Rite 13 has since spread to more than 1,300 churches in the U.S. Morris trains church leaders in the program by first explaining adolescent bodies. "I tell them that 13-year-olds need large-muscle exercise. They need lots of sleep. These things drive us crazy, but it's not their fault." Then he urges pastors to look past the physical exterior and see the opportunities within. "Never underestimate the spirituality of a 13-year-old," he counsels. "If I expect that I will encounter God in them, I'll get a lot farther than if I see the devil in them just because that's how they're acting."

Christian Smith, a co-author of Soul Searching: The Religious and Spiritual Lives of American Teenagers, says adolescent-specific church programs may be thriving, but his study of more than 3,000 teenagers left him wondering how deep the experiences were. "At 13," says Smith, "a lot of kids' mental and emotional lives are consumed by school, sports, media, maybe a boyfriend or girlfriend, so they don't have a lot of room for deeper thought." For many 13-year-olds, God is less an eternal truth than a friend helping them get through a really tough year.

Tristan Osgood, 13, who plays electric guitar in Grace Chapel's band, needed help when his grandfather died last year. He knew that the Bible says he would see his grandfather again someday, but he didn't feel certain enough.

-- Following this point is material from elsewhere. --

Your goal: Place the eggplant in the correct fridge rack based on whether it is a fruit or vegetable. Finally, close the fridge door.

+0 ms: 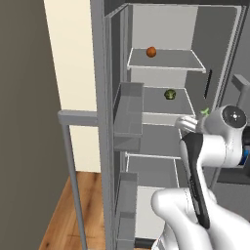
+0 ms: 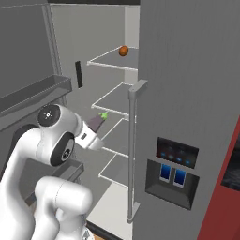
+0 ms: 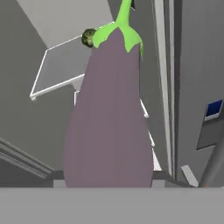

Then came the Grace Chapel winter retreat in New Hampshire. "I just went out into the snow," says Tristan. "I was cold, but suddenly I didn't care. It was like there's this barrier around you, just you and God, like you could bawl your eyes out and nobody would care." It was the moment that Tristan had been waiting for. He had met God, and his heart told him what his mind couldn't: that he would definitely see his grandfather again someday.